You're welcome. I asked about my "wonderment" earlier because I had noticed that the following ways also produce the desired form, either from 2D or from 3D vectors. But I wasn't sure that we could assume the equation would always have this form.
eqn = (x1^2 x2^2)/a^4 + (x2^2 y1^2)/(a^2 b^2) +
(x1^2 y2^2)/(a^2 b^2) + (y1^2 y2^2)/b^4 == 1;
(*1*)
scale = {a, b};
v = {x1, y1}/scale;
w = {x2, y2}/scale;
Simplify@Det[{v, w}]^2 + (v . w)^2 == 1
(*2*)
scale = {a, b, 1}; (* 3rd component does not matter in this case *)
v = {x1, y1, 0}/scale;
w = {x2, y2, 0}/scale;
Simplify[# . # &@Cross[v, w]] + (v . w)^2 == 1
This implies the solutions may be derived from scaled vectors v, w whose lengths multiply to
$1$,
since Det[{v, w}]^2 + (v . w)^2 equals Norm[v]^2 Norm[w]^2.

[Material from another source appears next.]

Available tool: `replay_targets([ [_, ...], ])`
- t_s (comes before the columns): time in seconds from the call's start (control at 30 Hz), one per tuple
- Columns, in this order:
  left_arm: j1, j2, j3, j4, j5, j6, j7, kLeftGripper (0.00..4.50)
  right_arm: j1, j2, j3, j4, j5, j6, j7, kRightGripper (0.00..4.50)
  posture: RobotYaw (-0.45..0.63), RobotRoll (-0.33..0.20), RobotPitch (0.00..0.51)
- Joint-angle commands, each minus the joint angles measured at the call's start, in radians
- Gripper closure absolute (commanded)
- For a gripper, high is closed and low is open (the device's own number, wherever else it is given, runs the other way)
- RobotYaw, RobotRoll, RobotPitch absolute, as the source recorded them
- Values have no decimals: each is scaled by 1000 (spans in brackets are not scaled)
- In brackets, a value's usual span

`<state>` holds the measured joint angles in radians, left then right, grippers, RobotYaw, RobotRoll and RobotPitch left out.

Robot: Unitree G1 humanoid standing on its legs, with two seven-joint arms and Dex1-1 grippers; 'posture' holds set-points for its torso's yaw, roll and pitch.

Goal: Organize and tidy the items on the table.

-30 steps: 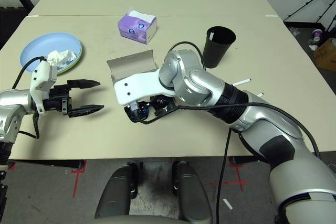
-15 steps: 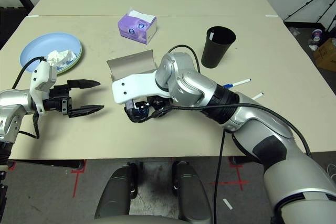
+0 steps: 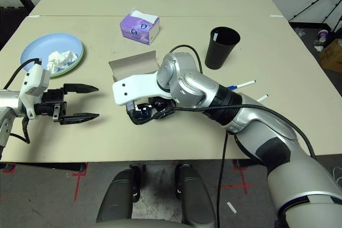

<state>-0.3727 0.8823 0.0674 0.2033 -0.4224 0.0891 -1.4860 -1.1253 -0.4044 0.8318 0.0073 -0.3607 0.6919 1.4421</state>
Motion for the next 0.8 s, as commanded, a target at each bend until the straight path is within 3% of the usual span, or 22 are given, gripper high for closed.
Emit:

Based on the above, here are two similar ways to derive the desired form from the expanded polynomial:
scale = {a, b};
v = {x1, y1}/scale;
w = {x2, y2}/scale;
reduction = {A == Det[{v, w}], B == v . w};
1 == 1 + First@GroebnerBasis[Join[{eqn}, reduction],
{x1, y1, x2, y2, A, B}] /.
First@Solve[reduction, {A, B}]
Eliminate[Join[{eqn}, reduction], {x1, y1, x2, y2}] /.

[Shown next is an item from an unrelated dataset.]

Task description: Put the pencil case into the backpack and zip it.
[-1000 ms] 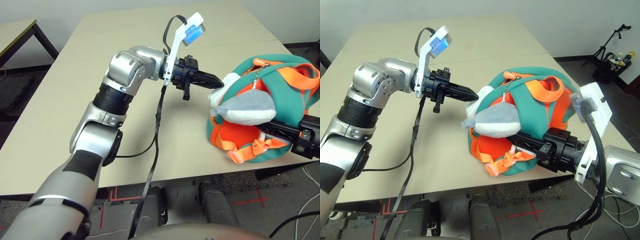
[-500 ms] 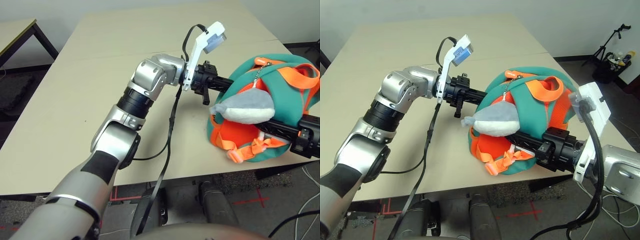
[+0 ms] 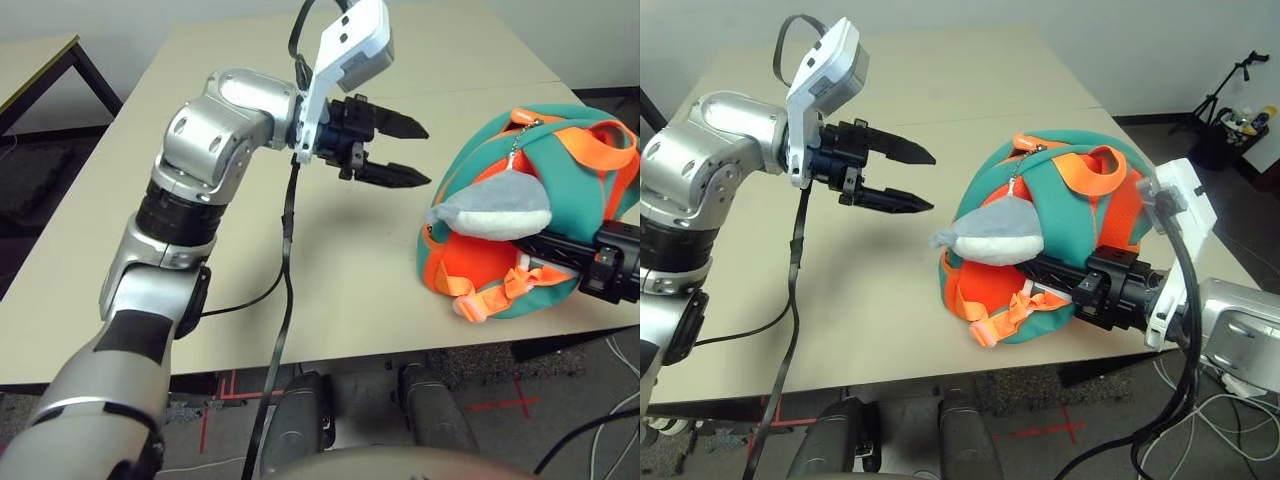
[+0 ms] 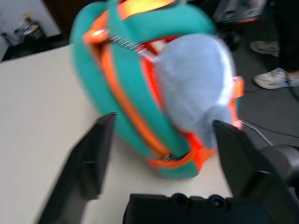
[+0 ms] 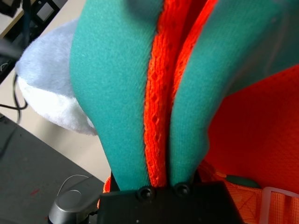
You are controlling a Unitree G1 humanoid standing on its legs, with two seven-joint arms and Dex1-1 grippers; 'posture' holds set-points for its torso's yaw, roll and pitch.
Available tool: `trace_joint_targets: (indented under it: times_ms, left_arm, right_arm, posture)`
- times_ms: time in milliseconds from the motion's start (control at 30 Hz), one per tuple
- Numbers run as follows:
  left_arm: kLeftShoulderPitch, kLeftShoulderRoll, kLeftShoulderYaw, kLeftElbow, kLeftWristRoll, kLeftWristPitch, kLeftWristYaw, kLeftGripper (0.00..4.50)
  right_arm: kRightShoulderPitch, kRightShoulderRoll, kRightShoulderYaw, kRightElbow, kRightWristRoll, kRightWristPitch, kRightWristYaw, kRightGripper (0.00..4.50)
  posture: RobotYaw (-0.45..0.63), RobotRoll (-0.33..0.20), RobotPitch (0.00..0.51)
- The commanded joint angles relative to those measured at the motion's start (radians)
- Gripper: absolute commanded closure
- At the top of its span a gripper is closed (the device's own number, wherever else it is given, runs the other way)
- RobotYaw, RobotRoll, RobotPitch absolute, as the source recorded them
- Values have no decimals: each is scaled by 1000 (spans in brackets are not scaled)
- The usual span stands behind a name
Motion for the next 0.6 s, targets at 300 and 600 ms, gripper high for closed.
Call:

First@Solve[reduction, {A, B}] //
AddSides[#, 1] &
The second way might be better. It seems to return True if eqn does not satisfy the hypothesis (that eqn is of the form to be expressible in terms of A and B). GroebnerBasis[] will return a polynomial that will not be in the right form, if eqn cannot be put in the right form; one should check it before substituting A and B.